The Senate’s effort to replace the Affordable Care Act — which greatly increased the number of young people covered by health insurance — could drive many of them back off again. And many of those who remain will be paying more for less coverage, or will be priced out of the market altogether.
The good news: The Senate Republicans’ version of an earlier House bill does keep a popular provision of the ACA allowing young adults up to age 26 to stay on their parents’ insurance and some young adults will enjoy lower premiums in the private insurance marketplaces.
The bad news, according to a report from Kaiser Health News, is the bill would also “dramatically reduce health coverage and care for other young adults, according to the bill’s many critics, which include the American Medical Association and the American Hospital Association.”
If states opt out of requiring insurers to provide benefits such as maternity care, mental health care, and prescription drugs — features which get regular use by young adults — millennials won’t be getting the care they need. In addition, while they might find the premiums more attractive and thus buy coverage they might otherwise not have, when they come to use their policies, they could find gaps in coverage just where they need it.
One of those areas could be mental health care. An NBC report points out mental health problems are on the rise among college students. Citing data from the National Alliance on Mental Illness, more than 75 percent of all mental health conditions begin before the age of 24 — making millennials, particularly those in college, most at risk.

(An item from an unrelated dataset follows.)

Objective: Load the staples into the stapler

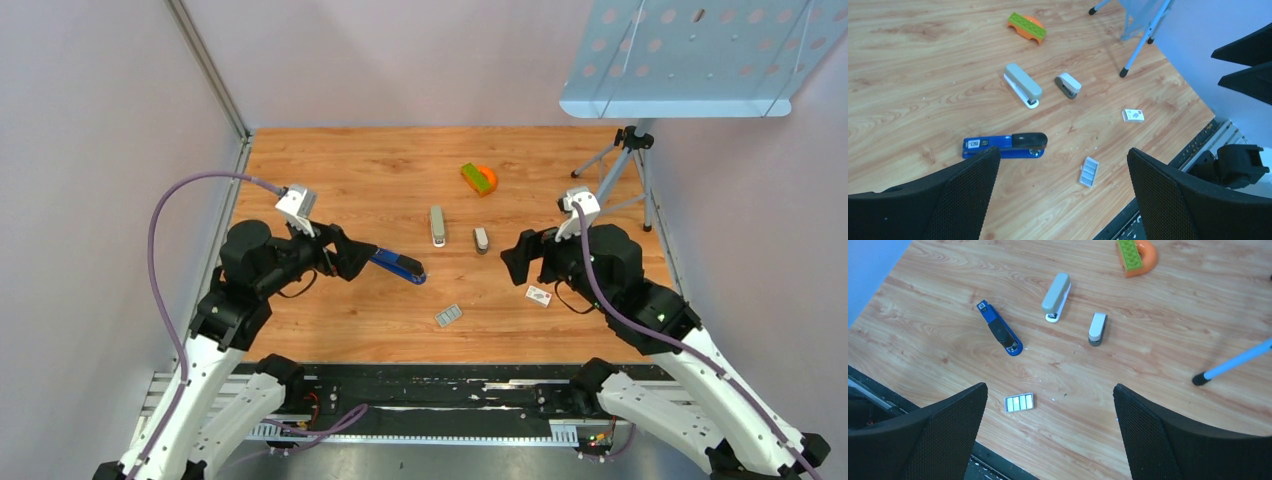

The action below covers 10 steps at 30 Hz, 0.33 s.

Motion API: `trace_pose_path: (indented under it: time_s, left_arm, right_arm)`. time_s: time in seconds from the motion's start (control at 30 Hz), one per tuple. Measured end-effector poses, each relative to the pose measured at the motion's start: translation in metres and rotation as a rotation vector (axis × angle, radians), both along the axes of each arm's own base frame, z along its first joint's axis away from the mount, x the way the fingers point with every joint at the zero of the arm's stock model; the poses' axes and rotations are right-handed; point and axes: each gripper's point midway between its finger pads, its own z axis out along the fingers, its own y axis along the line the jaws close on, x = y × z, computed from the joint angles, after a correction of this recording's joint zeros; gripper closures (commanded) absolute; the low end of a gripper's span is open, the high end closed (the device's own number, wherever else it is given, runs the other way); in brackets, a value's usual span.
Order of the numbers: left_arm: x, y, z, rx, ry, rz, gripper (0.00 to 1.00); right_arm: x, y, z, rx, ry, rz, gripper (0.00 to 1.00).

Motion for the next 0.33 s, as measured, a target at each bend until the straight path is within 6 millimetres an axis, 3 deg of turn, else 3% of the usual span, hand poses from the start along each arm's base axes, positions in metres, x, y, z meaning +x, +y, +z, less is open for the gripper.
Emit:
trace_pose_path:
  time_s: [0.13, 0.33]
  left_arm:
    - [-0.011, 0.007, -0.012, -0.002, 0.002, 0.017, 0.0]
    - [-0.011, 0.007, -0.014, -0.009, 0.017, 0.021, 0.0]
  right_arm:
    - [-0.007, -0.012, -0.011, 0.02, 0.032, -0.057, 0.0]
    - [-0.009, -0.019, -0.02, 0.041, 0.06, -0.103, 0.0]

The report also cites the Center for Collegiate Mental Health at Penn State University which says, based on data it gathers from 139 institutions, the number of students seeking help soared 50 percent between 2015 and 2016. Mental health care is not high on the priority list in the Senate bill.
Young adults, says KHN, could also be subject to other cost increases: larger deductibles, less help with out-of-pocket expenses, and for some, no subsidies to help pay for premiums, because the bill would reduce the income threshold for eligibility.
KHN reports approximately 27 percent of the 12.2 million consumers who signed up for health insurance through exchanges in 2017 were 18 to 34 years old. Covered California, the state’s exchange, put the number of its enrollees in that age group at 37 percent for this year.
It also cites Walter Zelman, chairman of the public health department at Cal State-Los Angeles, who says those who will face the most damage in the Senate bill are millennials covered by Medicaid. Not only does the Senate bill stop the expansion of Medicaid which was responsible for so many people signing up, but it cuts available funding for the program.